The Cosios planned to take the El Union brand to the capital, and they saw something in San Pedro that told them she could more than handle running an F&B business despite it not being her background. As she was exploring all her different options, she didn’t hesitate to take the offer.
From there, the work on Del Unión had begun, and by November 2023, San Pedro returned to Manila to open the cafe at Fully Booked BGC by the next month. It would take them until early 2024 to finally push through, however, but it didn’t matter—Del Unión quickly took off.
A feminine touch behind the scenes
San Pedro doesn’t just bring an artistic handle to Del Unión—she says that her vision is also to soften what she observes is a rather “masculine” atmosphere in the kitchen. In fact, she wants to subvert the dominant masculine air.
“I guess there’s this seriousness that comes with coffee, which I find honestly a bit funny,” she says. “It’s with anything, actually, even with art. There’s a seriousness that I kind of feel irked by. There’s a sense of hierarchy. That’s a very masculine approach to be constantly contending with—like, ‘Oh, I’m better than this person, I’m higher than this person.’ It never really appealed to me.”
She attributes this mindset to her affinity for those in the fringes, gravitating towards those who may not have more in the workplace. “For me, it’s about flattening that gap of who’s higher than who, making everything quite linear, and seeing people for who they are and what they can offer instead of it being a closed case of seniority. I just don’t like that gap.”

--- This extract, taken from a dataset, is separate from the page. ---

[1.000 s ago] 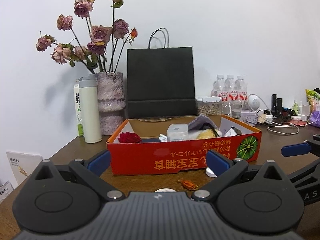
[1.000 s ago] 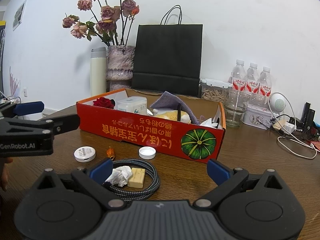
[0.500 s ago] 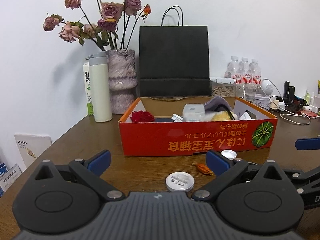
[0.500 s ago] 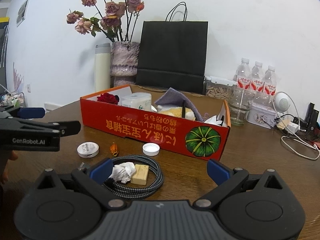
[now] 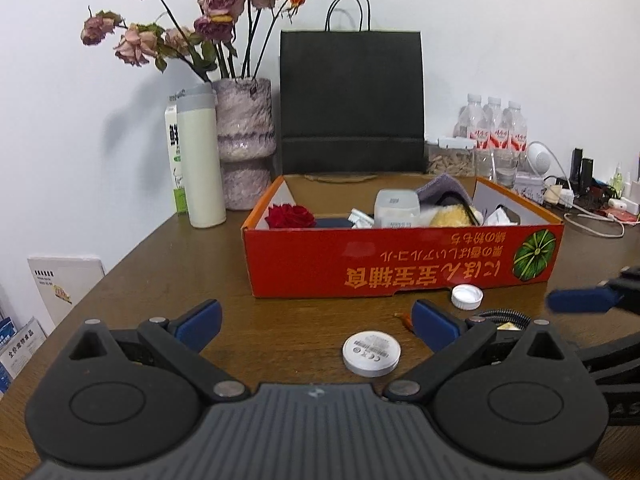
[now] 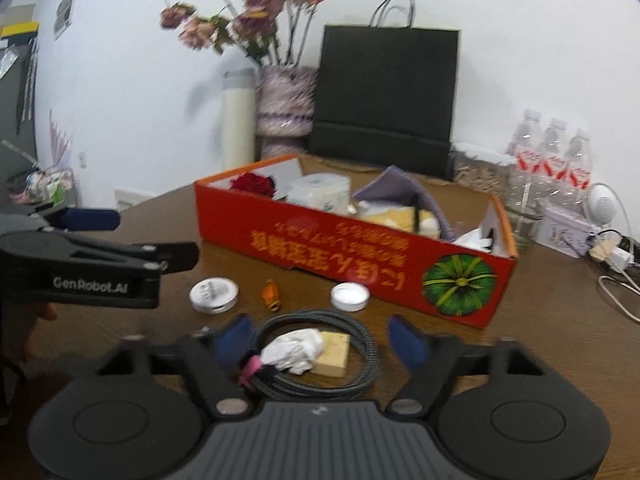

“What makes me go on and on with managing is really the hope that I could impart some of what I’ve learned as a transwoman to people of all experiences,” she says. “That affords me hope, not only for the business but also across all lines.”
While she acknowledges that the hierarchy and seniority do matter in an entrenched culture, San Pedro wants to work to change this mindset, all because the rules that muffle voices and shackle people can do more to hold back progress and success that’s waiting to be unleashed.
“What makes me go on and on with managing is really the hope that I could impart some of what I’ve learned as a transwoman to people of all experiences,” she says. “That affords me hope, not only for the business but also across all lines.”
And that‘s something we’ll raise our cups of coffee to.